这里的集市都是牵着牛羊过街的,路的两旁也有好多卖东西的小商贩,不过也许是因为蒙古人历来是粗心的,他们卖的女儿家的饰物是很粗糙的,尽管它可能在六百年后也许价值连城,但我对古玩没有什么研究,七窍不通,也就潦草略过了。

我在集市左看看右瞅瞅,哪里都觉得新鲜。当我看的正起劲的时候,忽然有人在背后给了我一下,我脑瓜子一颤,疼死我了!我回头怒目直对,居然是杨书青。

“你……我上辈子跟你有仇啊,你要这样整我。”我有气撒不出。

“真的是你啊,可儿,你还活着,能见到你真是太高兴了!”杨书青眉开眼笑的说。

难不成这孩子以为我早见阎王了?突然想起来,上次为了帮他,我被扎布绑成粽子的事我还没跟他算账呢。

“托你的福,我还活着。不过快死了。”我没好气道。

“他们是不是对你严刑逼供了?难道他们拿你当诱饵引我出来。”杨书青说着警惕的看看周围。

“我的意思是我快被你拍死了!”我捂着隐隐作痛的后脑勺说。

“关于上次的事我想跟你好好解释一下。”杨书青看了看四周,“这里不是说话的地方,你跟我来,顺便请你吃顿好的。”
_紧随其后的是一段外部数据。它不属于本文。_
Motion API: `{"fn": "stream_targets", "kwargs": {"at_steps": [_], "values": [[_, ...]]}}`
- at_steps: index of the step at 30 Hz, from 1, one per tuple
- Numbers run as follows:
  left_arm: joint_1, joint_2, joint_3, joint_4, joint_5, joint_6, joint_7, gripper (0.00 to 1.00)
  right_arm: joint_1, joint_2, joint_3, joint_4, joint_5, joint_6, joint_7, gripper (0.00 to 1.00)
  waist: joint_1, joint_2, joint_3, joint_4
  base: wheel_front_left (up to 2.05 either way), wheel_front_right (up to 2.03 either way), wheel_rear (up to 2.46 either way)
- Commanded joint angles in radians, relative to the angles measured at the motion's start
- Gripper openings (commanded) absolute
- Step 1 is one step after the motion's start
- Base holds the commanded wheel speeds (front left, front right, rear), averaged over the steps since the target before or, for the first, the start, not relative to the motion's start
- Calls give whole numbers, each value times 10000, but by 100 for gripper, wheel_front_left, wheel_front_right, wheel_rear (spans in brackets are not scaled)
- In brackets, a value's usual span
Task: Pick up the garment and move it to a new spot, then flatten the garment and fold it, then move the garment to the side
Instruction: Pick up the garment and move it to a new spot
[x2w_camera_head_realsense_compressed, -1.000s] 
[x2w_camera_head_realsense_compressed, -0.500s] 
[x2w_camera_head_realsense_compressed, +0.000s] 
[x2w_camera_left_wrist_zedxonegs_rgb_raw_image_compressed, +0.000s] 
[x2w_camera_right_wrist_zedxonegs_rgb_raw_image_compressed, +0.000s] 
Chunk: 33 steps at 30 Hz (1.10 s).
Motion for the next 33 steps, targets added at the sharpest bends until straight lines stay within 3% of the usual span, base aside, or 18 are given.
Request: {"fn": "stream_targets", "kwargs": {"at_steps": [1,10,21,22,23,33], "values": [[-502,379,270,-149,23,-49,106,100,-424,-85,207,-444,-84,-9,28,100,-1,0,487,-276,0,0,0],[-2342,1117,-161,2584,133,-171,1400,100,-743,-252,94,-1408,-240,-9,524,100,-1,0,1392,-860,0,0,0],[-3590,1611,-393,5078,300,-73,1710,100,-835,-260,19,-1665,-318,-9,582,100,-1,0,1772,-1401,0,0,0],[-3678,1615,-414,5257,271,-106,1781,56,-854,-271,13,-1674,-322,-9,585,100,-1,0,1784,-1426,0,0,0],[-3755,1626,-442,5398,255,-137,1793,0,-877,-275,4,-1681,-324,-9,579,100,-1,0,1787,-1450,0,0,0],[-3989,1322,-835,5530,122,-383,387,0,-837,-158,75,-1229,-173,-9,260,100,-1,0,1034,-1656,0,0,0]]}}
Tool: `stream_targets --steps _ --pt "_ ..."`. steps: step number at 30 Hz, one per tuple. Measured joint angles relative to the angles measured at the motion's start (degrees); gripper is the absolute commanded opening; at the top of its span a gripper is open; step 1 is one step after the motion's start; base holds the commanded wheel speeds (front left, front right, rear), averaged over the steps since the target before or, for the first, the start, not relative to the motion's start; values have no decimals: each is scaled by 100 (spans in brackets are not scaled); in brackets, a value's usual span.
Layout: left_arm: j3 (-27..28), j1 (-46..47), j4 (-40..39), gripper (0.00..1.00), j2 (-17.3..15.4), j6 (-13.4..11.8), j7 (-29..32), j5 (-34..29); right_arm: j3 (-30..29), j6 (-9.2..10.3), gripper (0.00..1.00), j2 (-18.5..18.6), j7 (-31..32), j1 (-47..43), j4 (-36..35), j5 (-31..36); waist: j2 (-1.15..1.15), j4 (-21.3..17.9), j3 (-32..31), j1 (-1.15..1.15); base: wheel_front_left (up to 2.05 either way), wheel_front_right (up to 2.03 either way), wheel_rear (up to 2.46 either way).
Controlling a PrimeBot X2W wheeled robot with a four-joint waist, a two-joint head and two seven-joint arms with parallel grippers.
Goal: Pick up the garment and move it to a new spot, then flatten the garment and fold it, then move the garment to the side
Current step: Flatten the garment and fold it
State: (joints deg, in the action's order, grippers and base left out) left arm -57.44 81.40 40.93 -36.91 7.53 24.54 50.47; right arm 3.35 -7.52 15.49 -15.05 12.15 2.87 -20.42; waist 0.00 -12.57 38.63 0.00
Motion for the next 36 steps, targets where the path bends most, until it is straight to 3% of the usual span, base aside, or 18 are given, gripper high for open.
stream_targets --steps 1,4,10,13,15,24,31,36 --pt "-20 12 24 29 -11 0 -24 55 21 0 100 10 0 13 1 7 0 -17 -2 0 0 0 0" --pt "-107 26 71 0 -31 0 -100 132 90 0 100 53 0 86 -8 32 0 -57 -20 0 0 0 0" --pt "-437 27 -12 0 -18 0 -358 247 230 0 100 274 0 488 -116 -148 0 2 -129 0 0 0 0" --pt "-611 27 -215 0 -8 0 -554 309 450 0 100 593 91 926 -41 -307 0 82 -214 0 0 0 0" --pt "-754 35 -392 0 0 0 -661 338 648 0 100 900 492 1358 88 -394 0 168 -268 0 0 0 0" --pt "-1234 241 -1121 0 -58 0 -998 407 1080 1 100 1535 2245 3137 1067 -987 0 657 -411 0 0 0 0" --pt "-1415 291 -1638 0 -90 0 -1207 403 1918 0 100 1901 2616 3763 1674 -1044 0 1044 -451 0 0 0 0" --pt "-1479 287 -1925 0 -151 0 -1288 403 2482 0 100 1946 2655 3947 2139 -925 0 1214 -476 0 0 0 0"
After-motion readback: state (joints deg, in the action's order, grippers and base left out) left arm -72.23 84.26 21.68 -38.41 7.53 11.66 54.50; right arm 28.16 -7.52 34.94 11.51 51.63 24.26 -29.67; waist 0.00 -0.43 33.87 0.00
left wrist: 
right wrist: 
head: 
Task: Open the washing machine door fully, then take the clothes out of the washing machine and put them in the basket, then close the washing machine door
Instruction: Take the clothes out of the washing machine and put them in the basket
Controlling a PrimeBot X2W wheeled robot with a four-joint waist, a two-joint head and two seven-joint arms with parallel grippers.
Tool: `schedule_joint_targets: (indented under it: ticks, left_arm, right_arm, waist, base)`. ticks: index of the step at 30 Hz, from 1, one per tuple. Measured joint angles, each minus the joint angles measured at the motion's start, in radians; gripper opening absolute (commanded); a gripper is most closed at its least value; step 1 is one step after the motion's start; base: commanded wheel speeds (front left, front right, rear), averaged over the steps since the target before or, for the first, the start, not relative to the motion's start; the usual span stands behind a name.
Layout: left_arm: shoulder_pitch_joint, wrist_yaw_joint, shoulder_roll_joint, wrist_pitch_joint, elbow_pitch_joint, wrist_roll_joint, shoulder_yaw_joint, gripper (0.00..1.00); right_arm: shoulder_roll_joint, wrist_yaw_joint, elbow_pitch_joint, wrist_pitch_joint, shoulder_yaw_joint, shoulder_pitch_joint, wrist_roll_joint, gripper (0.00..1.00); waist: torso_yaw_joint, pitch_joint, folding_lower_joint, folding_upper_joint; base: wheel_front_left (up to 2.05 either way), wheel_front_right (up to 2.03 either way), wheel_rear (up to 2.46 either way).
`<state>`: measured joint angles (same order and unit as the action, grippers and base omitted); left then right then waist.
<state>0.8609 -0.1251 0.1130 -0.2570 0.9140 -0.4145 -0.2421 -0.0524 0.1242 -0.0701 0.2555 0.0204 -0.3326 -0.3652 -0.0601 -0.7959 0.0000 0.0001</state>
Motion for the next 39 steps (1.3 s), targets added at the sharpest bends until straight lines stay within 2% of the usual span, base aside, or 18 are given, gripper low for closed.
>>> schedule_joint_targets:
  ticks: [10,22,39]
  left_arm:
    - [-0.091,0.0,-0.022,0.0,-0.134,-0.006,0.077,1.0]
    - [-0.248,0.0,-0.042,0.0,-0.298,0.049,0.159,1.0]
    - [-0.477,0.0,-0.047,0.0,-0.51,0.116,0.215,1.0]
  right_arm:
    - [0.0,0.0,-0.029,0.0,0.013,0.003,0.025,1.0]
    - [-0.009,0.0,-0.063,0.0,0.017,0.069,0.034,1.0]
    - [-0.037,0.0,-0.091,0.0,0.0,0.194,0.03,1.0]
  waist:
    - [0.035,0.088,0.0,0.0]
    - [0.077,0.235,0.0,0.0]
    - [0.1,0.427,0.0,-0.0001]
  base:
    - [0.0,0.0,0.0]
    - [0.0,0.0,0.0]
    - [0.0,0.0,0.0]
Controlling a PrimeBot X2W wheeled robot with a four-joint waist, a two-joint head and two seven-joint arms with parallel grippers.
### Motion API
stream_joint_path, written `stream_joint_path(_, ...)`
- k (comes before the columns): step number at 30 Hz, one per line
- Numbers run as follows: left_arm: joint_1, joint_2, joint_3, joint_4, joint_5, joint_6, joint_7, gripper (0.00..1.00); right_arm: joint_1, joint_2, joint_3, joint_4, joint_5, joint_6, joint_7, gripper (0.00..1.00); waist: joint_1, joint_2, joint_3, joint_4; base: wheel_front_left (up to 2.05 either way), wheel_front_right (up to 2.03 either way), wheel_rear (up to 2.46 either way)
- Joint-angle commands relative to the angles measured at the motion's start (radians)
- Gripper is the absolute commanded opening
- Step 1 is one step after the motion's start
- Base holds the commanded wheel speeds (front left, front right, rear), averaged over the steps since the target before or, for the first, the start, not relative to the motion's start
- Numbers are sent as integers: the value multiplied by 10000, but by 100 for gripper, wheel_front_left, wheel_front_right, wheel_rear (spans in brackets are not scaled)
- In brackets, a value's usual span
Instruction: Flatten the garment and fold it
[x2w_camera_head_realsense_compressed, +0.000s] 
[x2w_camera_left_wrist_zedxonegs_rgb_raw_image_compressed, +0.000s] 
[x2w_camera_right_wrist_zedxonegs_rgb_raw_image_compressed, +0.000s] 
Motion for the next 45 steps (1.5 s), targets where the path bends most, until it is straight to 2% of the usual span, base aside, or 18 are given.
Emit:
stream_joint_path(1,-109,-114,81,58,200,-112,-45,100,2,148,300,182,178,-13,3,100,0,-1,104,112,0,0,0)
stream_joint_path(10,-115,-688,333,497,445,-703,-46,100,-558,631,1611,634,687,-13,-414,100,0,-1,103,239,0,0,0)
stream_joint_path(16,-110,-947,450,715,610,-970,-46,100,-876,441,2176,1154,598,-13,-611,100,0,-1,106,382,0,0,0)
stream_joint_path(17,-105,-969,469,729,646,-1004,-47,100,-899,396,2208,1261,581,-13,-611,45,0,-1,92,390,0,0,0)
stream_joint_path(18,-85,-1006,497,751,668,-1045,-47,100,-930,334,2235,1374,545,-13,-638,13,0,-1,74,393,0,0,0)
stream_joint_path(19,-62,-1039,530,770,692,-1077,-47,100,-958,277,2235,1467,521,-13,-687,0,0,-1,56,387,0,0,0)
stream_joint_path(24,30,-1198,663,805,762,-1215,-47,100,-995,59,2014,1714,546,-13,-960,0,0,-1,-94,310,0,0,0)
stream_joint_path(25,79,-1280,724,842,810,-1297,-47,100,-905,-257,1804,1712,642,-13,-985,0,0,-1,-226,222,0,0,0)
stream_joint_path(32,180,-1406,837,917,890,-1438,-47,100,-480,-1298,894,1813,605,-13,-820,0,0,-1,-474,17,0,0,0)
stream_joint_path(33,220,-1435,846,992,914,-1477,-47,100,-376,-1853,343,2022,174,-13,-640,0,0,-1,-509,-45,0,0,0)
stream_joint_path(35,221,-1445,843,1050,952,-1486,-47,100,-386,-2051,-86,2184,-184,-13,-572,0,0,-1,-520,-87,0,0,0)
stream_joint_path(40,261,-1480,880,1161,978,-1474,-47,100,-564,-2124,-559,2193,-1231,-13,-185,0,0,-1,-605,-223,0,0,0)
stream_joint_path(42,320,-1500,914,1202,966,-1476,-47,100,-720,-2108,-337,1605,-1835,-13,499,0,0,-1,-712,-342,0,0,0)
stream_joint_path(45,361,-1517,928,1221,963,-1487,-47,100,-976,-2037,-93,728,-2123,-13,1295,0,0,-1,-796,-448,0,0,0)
谁能拒绝美食的诱惑呢?于是我随着杨书青朝集市外走去。不知走了多远,我累到两腿酸痛,只得一遍遍催问:“到了没?”

“快到了。”

“这句话你已经说了二十多遍了。”

“你这句话我也听听了有三十多遍了。”

“我们是要去哪啊,吃你顿饭还真是不容易啊。”

“吃饭当然回家了,娘亲做的饭食最好的。”

“什么?回你家吃饭?”我一惊。

“是啊,你以为去哪?”

我脑袋里想到的是男女朋友谈到一定阶段会带回家让他妈妈看看,丑媳妇见公婆的场景。但问题是我跟杨书青认识才不过一个月,我这就跟他回家,有点说不过去吧?更何况,我又不会把杨书青当做男朋友。

“到了。”杨书青停下脚步。

“啊,到了?”抬头看见了一座简陋的小院。好吧,既来之,则安之。